■ **YOUR GOAL**: You are to retype all of the data exactly as it appears.
━━━ AVAILABLE DATA ━━━
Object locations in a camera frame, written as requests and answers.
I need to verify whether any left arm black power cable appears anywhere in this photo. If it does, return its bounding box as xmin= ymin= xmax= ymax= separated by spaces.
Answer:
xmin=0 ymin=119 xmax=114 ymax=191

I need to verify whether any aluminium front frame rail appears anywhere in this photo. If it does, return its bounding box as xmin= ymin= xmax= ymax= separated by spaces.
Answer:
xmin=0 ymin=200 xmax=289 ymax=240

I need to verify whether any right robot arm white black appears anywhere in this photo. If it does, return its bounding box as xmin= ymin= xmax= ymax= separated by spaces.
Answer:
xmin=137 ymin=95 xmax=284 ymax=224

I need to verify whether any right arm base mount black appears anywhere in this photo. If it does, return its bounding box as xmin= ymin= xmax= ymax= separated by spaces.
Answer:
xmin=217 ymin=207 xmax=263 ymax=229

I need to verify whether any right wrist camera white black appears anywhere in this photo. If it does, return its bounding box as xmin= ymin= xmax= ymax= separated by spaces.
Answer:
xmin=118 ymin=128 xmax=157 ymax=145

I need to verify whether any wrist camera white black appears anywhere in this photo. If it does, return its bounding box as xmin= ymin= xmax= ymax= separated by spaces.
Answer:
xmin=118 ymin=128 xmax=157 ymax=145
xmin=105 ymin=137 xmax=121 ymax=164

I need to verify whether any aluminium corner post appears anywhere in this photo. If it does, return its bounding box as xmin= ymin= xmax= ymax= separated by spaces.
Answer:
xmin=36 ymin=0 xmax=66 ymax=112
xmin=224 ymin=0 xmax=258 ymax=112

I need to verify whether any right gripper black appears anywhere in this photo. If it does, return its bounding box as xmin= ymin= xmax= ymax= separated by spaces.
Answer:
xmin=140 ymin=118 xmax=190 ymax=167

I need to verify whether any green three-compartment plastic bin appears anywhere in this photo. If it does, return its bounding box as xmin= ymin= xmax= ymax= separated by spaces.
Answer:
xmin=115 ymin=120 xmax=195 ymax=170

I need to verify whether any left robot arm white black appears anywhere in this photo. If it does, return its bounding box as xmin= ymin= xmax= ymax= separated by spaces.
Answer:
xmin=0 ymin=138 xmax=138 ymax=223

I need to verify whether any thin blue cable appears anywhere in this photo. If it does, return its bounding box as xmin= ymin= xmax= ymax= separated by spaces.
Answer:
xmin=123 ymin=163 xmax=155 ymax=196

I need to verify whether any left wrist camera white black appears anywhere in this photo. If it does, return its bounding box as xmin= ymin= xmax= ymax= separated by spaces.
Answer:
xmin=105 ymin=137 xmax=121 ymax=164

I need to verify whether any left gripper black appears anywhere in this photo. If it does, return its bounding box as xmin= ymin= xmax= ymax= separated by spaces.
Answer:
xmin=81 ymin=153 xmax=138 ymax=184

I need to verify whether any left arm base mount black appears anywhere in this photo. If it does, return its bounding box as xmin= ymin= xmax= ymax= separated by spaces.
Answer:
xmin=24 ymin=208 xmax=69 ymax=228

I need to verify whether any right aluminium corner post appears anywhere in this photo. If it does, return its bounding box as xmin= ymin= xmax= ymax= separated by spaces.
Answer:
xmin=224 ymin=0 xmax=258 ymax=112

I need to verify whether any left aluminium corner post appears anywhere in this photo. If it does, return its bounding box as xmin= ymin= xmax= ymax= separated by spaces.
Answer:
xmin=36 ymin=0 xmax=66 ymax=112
━━━
■ **EXERCISE RESULT**:
Object locations in a camera frame, written as requests and answers.
I need to verify whether any left arm black power cable appears anywhere in this photo. If it does, return its bounding box as xmin= ymin= xmax= ymax= separated by spaces.
Answer:
xmin=0 ymin=119 xmax=114 ymax=191

I need to verify whether any aluminium front frame rail appears anywhere in this photo. If it does, return its bounding box as xmin= ymin= xmax= ymax= separated by spaces.
Answer:
xmin=0 ymin=200 xmax=289 ymax=240

I need to verify whether any right robot arm white black appears anywhere in this photo. If it does, return its bounding box as xmin= ymin= xmax= ymax= separated by spaces.
Answer:
xmin=137 ymin=95 xmax=284 ymax=224

I need to verify whether any right arm base mount black appears anywhere in this photo. If it does, return its bounding box as xmin= ymin= xmax= ymax= separated by spaces.
Answer:
xmin=217 ymin=207 xmax=263 ymax=229

I need to verify whether any right wrist camera white black appears anywhere in this photo. If it does, return its bounding box as xmin= ymin= xmax= ymax= separated by spaces.
Answer:
xmin=118 ymin=128 xmax=157 ymax=145

I need to verify whether any wrist camera white black appears anywhere in this photo. If it does, return its bounding box as xmin= ymin= xmax= ymax= separated by spaces.
Answer:
xmin=118 ymin=128 xmax=157 ymax=145
xmin=105 ymin=137 xmax=121 ymax=164

I need to verify whether any aluminium corner post appears anywhere in this photo. If it does, return its bounding box as xmin= ymin= xmax= ymax= separated by spaces.
Answer:
xmin=36 ymin=0 xmax=66 ymax=112
xmin=224 ymin=0 xmax=258 ymax=112

I need to verify whether any right gripper black appears anywhere in this photo. If it does, return its bounding box as xmin= ymin= xmax= ymax= separated by spaces.
Answer:
xmin=140 ymin=118 xmax=190 ymax=167

I need to verify whether any green three-compartment plastic bin appears anywhere in this photo. If it does, return its bounding box as xmin= ymin= xmax= ymax= separated by spaces.
Answer:
xmin=115 ymin=120 xmax=195 ymax=170

I need to verify whether any left robot arm white black appears anywhere in this photo. If it does, return its bounding box as xmin= ymin= xmax= ymax= separated by spaces.
Answer:
xmin=0 ymin=138 xmax=138 ymax=223

I need to verify whether any thin blue cable appears anywhere in this photo. If it does, return its bounding box as xmin= ymin= xmax= ymax= separated by spaces.
Answer:
xmin=123 ymin=163 xmax=155 ymax=196

I need to verify whether any left wrist camera white black appears anywhere in this photo. If it does, return its bounding box as xmin= ymin= xmax= ymax= separated by spaces.
Answer:
xmin=105 ymin=137 xmax=121 ymax=164

I need to verify whether any left gripper black appears anywhere in this photo. If it does, return its bounding box as xmin= ymin= xmax= ymax= separated by spaces.
Answer:
xmin=81 ymin=153 xmax=138 ymax=184

I need to verify whether any left arm base mount black appears anywhere in this photo. If it does, return its bounding box as xmin= ymin= xmax= ymax= separated by spaces.
Answer:
xmin=24 ymin=208 xmax=69 ymax=228

I need to verify whether any right aluminium corner post appears anywhere in this photo. If it does, return its bounding box as xmin= ymin= xmax= ymax= separated by spaces.
Answer:
xmin=224 ymin=0 xmax=258 ymax=112

I need to verify whether any left aluminium corner post appears anywhere in this photo. If it does, return its bounding box as xmin= ymin= xmax= ymax= separated by spaces.
Answer:
xmin=36 ymin=0 xmax=66 ymax=112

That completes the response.